- [WHAT THE TASK REQUIRES] What's wanted is each entry repeated verbatim, minus its images.

Extracted records
··········

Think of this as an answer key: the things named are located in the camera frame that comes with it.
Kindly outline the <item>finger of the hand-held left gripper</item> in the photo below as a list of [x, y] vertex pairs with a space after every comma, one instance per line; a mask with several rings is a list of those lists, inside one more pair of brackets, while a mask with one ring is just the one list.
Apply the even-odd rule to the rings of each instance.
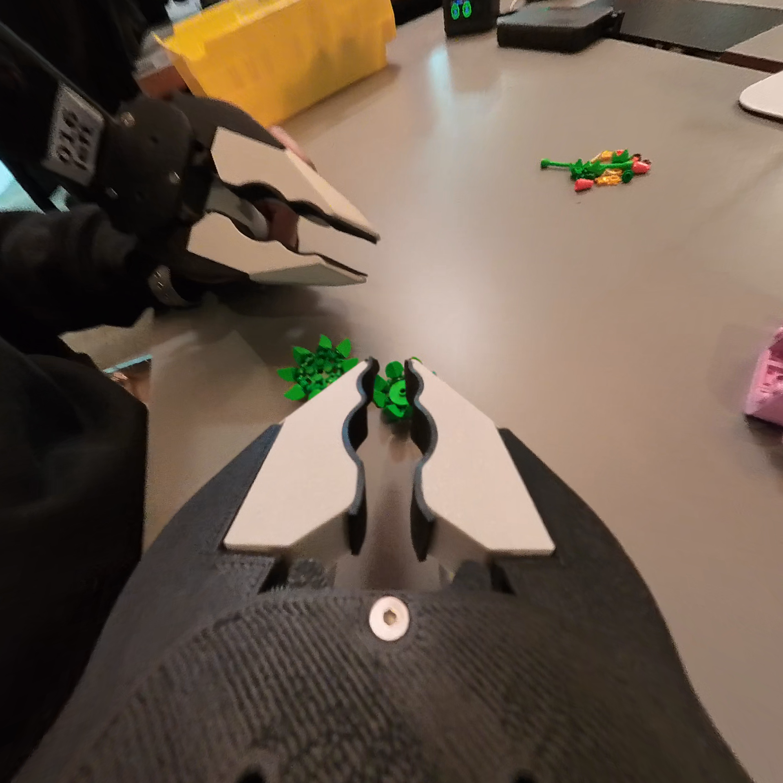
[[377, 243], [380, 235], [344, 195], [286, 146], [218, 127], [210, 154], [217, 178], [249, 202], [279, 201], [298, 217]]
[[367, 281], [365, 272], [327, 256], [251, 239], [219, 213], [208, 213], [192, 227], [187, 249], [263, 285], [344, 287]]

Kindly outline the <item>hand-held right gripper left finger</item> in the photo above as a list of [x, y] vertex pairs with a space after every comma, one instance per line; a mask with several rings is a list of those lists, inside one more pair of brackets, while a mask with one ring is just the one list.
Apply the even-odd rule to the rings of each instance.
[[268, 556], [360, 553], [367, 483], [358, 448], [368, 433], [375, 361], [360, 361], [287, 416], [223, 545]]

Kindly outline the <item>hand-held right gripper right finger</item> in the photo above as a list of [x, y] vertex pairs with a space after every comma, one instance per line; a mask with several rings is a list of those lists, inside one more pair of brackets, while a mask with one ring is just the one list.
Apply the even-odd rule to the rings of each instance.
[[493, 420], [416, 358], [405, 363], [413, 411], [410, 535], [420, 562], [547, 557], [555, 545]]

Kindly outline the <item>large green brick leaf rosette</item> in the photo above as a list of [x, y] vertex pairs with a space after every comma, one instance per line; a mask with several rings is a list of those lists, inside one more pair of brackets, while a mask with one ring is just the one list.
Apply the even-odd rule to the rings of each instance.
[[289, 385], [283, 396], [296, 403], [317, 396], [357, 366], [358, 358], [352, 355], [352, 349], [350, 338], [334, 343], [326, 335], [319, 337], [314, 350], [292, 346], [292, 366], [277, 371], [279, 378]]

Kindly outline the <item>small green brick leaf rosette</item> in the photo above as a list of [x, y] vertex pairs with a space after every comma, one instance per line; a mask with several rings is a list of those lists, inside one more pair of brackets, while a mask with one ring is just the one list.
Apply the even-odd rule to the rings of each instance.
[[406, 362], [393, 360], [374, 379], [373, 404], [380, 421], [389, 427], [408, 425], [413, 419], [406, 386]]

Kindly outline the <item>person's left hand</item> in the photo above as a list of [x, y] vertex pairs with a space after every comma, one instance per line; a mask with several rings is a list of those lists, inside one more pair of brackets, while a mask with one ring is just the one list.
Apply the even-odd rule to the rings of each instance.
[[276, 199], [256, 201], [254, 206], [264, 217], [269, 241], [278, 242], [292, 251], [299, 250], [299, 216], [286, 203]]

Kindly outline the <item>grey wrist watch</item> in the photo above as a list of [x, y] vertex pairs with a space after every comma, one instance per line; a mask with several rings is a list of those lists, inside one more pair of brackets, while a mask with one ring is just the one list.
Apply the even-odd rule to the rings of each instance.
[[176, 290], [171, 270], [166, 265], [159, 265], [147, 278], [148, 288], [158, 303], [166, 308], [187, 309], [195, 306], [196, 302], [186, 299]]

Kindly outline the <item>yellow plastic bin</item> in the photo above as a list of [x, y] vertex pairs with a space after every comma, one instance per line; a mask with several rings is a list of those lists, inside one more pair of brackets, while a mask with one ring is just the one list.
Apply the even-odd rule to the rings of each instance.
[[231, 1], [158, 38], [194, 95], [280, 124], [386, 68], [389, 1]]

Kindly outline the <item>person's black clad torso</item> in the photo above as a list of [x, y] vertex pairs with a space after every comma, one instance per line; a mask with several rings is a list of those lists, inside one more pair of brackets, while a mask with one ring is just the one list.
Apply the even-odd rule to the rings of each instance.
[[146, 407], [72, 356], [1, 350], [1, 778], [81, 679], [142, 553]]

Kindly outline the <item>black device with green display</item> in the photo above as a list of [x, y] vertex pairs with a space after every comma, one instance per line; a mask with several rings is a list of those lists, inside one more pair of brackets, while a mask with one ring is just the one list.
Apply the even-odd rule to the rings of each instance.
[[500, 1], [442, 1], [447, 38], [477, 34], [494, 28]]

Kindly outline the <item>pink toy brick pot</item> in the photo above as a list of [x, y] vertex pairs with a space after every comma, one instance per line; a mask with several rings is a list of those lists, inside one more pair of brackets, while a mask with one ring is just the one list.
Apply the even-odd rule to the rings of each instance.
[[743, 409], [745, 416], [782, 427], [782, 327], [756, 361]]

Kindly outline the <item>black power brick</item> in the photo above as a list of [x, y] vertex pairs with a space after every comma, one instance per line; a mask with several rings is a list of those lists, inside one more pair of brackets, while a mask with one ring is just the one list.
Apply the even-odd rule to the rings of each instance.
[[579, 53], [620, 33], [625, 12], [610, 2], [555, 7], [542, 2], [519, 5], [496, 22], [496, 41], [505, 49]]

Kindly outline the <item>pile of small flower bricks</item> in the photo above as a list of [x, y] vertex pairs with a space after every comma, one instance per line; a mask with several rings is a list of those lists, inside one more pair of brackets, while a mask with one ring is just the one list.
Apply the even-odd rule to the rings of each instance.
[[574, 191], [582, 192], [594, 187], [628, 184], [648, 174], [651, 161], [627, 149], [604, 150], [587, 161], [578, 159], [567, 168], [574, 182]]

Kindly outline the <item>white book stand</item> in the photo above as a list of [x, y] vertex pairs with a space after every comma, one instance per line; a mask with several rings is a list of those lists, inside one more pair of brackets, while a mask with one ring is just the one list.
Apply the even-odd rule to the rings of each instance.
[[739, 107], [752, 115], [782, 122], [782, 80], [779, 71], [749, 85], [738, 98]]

··········

- [REPLY]
Think of this as an answer key: the things named are located in the camera frame that comes with it.
Kindly outline the <item>finger of the hand-held left gripper</item> in the photo below as a list of [x, y] vertex pairs with a space after every comma, one instance per line; a mask with several rings is a list of those lists, inside one more pair of brackets, while a mask with one ring is just the one list.
Apply the even-odd rule to the rings of each instance.
[[377, 243], [380, 235], [344, 195], [286, 146], [218, 127], [210, 154], [217, 178], [249, 202], [279, 201], [298, 217]]
[[367, 281], [365, 272], [327, 256], [251, 239], [219, 213], [208, 213], [192, 227], [187, 249], [263, 285], [344, 287]]

Kindly outline the <item>hand-held right gripper left finger</item> in the photo above as a list of [x, y] vertex pairs with a space after every comma, one instance per line; a mask with several rings is a list of those lists, inside one more pair of brackets, while a mask with one ring is just the one list.
Apply the even-odd rule to the rings of each instance.
[[268, 556], [360, 553], [367, 483], [358, 448], [368, 433], [375, 361], [360, 361], [287, 416], [223, 545]]

Kindly outline the <item>hand-held right gripper right finger</item> in the photo above as a list of [x, y] vertex pairs with a space after every comma, one instance per line; a mask with several rings is a list of those lists, inside one more pair of brackets, while a mask with one ring is just the one list.
Apply the even-odd rule to the rings of each instance.
[[493, 420], [416, 358], [405, 363], [413, 411], [410, 535], [420, 562], [547, 557], [555, 545]]

Kindly outline the <item>large green brick leaf rosette</item> in the photo above as a list of [x, y] vertex pairs with a space after every comma, one instance per line; a mask with several rings is a list of those lists, inside one more pair of brackets, while a mask with one ring is just the one list.
Apply the even-odd rule to the rings of each instance.
[[289, 385], [283, 396], [296, 403], [317, 396], [357, 366], [358, 358], [352, 355], [352, 349], [350, 338], [334, 343], [326, 335], [319, 337], [314, 350], [292, 346], [292, 366], [277, 371], [279, 378]]

Kindly outline the <item>small green brick leaf rosette</item> in the photo above as a list of [x, y] vertex pairs with a space after every comma, one instance per line; a mask with several rings is a list of those lists, inside one more pair of brackets, while a mask with one ring is just the one list.
Apply the even-odd rule to the rings of each instance.
[[406, 362], [393, 360], [374, 379], [373, 404], [380, 421], [389, 427], [408, 425], [413, 419], [406, 386]]

Kindly outline the <item>person's left hand</item> in the photo above as a list of [x, y] vertex pairs with a space after every comma, one instance per line; a mask with several rings is a list of those lists, inside one more pair of brackets, while a mask with one ring is just the one list.
Apply the even-odd rule to the rings of each instance.
[[276, 199], [256, 201], [254, 206], [264, 217], [269, 241], [278, 242], [292, 251], [299, 250], [299, 216], [286, 203]]

Kindly outline the <item>grey wrist watch</item> in the photo above as a list of [x, y] vertex pairs with a space after every comma, one instance per line; a mask with several rings is a list of those lists, inside one more pair of brackets, while a mask with one ring is just the one list.
Apply the even-odd rule to the rings of each instance.
[[176, 290], [171, 270], [166, 265], [159, 265], [147, 278], [148, 288], [158, 303], [166, 308], [187, 309], [195, 306], [196, 302], [186, 299]]

Kindly outline the <item>yellow plastic bin</item> in the photo above as a list of [x, y] vertex pairs with a space after every comma, one instance per line; a mask with several rings is a list of those lists, inside one more pair of brackets, while a mask with one ring is just the one list.
Apply the even-odd rule to the rings of each instance.
[[231, 1], [158, 38], [194, 95], [280, 124], [386, 68], [389, 1]]

Kindly outline the <item>person's black clad torso</item> in the photo above as a list of [x, y] vertex pairs with a space after every comma, one instance per line; a mask with several rings is a list of those lists, inside one more pair of brackets, while a mask with one ring is just the one list.
Apply the even-odd rule to the rings of each instance.
[[146, 407], [72, 356], [1, 350], [1, 778], [81, 679], [142, 553]]

Kindly outline the <item>black device with green display</item> in the photo above as a list of [x, y] vertex pairs with a space after every comma, one instance per line; a mask with several rings is a list of those lists, inside one more pair of brackets, while a mask with one ring is just the one list.
Apply the even-odd rule to the rings of each instance.
[[500, 1], [442, 1], [447, 38], [477, 34], [494, 28]]

Kindly outline the <item>pink toy brick pot</item> in the photo above as a list of [x, y] vertex pairs with a space after every comma, one instance per line; a mask with several rings is a list of those lists, inside one more pair of brackets, while a mask with one ring is just the one list.
Apply the even-odd rule to the rings of each instance.
[[743, 409], [745, 416], [782, 427], [782, 327], [756, 361]]

Kindly outline the <item>black power brick</item> in the photo above as a list of [x, y] vertex pairs with a space after every comma, one instance per line; a mask with several rings is a list of those lists, inside one more pair of brackets, while a mask with one ring is just the one list.
Apply the even-odd rule to the rings of each instance.
[[579, 53], [620, 33], [625, 12], [610, 2], [555, 7], [542, 2], [519, 5], [496, 22], [496, 41], [505, 49]]

Kindly outline the <item>pile of small flower bricks</item> in the photo above as a list of [x, y] vertex pairs with a space after every comma, one instance per line; a mask with several rings is a list of those lists, inside one more pair of brackets, while a mask with one ring is just the one list.
Apply the even-odd rule to the rings of each instance.
[[574, 191], [582, 192], [594, 187], [628, 184], [648, 174], [651, 161], [627, 149], [604, 150], [587, 161], [578, 159], [567, 168], [574, 182]]

Kindly outline the <item>white book stand</item> in the photo above as a list of [x, y] vertex pairs with a space after every comma, one instance per line; a mask with several rings is a list of those lists, inside one more pair of brackets, while a mask with one ring is just the one list.
Apply the even-odd rule to the rings of each instance.
[[739, 107], [752, 115], [782, 122], [782, 80], [779, 71], [749, 85], [738, 98]]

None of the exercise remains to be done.